Je rêve ou je viens de perdre le sentier ? Je suis dans une forêt, sur une pente raide, et il n’y a plus aucune trace devant moi. Et je n’en peux plus tellement j’en ai marre. De plus, je devais avoir à ce moment plein de poussières dans les yeux, parce que j’avais pas mal de difficultés à voir nettement à travers l’eau qui me coulait sur les joues.

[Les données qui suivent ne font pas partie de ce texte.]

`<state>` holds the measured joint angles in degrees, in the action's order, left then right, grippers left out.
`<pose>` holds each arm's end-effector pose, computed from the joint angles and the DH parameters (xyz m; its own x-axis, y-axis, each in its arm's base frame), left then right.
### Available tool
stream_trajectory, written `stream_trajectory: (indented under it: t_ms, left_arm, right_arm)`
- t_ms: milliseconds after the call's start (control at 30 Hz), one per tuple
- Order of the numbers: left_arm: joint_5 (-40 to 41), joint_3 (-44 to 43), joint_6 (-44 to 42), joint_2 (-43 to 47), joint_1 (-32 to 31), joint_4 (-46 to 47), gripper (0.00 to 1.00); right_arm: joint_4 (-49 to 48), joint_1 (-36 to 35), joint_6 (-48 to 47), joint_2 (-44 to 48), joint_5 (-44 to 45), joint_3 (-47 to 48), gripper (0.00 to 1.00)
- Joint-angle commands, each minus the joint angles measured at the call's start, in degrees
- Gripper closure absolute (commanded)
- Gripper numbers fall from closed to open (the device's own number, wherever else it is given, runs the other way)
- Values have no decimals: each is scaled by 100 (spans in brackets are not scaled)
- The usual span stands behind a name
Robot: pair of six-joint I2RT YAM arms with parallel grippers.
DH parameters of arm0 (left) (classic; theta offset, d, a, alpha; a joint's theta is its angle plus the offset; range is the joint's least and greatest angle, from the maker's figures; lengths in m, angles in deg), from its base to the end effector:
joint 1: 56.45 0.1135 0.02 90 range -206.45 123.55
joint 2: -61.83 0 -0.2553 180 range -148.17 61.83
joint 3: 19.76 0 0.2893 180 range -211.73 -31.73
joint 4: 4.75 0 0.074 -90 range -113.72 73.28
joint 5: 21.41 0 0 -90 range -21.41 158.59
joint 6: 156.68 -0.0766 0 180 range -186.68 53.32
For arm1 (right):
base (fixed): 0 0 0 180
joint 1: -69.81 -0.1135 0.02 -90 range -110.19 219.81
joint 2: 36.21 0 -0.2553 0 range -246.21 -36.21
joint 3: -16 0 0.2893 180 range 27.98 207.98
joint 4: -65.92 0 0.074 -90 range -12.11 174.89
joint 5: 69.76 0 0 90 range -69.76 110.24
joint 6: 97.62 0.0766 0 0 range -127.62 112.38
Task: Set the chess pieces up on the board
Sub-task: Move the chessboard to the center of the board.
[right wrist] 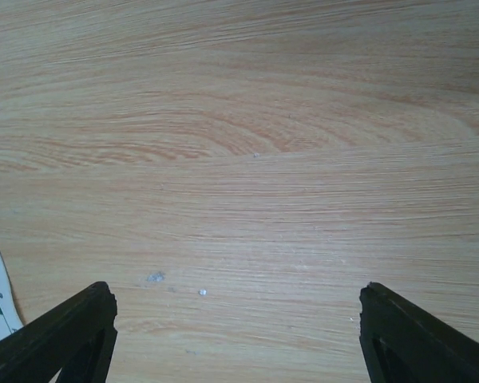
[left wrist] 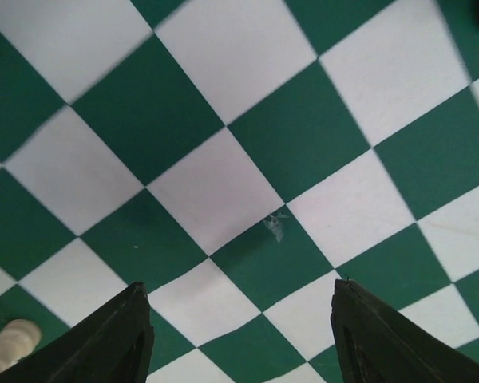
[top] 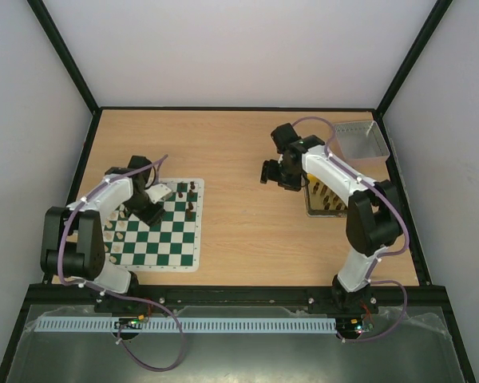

Les yeux un peu nettoyés, je reviens lentement sur mes pas. Le bord du sentier présente un creux du coté de la pente. Je me penche, et je distingue un raidillon gluant de boue, avec des traces de pas, droit vers le bas. Plus de jus au sens propre comme au figuré, mais encore juste assez de neurones allumés pour refuser de faire le grand saut.
Je décide de continuer à avancer à la boussole, droit dans la forêt, dans le prolongement du sentier évanoui. 100 à 200m env. du point de disparition du sentier, une grosse bosse de terrain, quelques marches de calcaire à monter et descendre, et l’impression que je suis à nouveau sur un timide sentier. Je me retourne… et je trouve une magnifique et élégante trace de balisage rouge et jaune sur un arbre (celui que l’on ne voit que lorsque l’on marche à reculons, ben tiens!). Le chemin descend, de plus en plus raide, mais reste praticable. Je n’ai même plus assez d’énergie pour avoir des crampes. Je pêche la barre de céréales qui sèche depuis des mois dans mon kit, et je réussi à rejoindre le parking après encore 1 heure d’efforts.
Il est 15h30, et il n'y aura pas d'orage en soirée...
Il me faudra plusieurs jours pour convaincre mes muscles de refaire des réserves.
Le reste de vacances fut très tranquille, j’ai beaucoup lu, comaté dans la piscine du coté où il y avait de l’ombre et fait de longues siestes dans la chaise longue.
PS: Le bâton, je ne l’ai pas jeté au bord du talus du parking. Je l’ai planté droit dans la forêt contre un grand hêtre, entre deux lys martagon.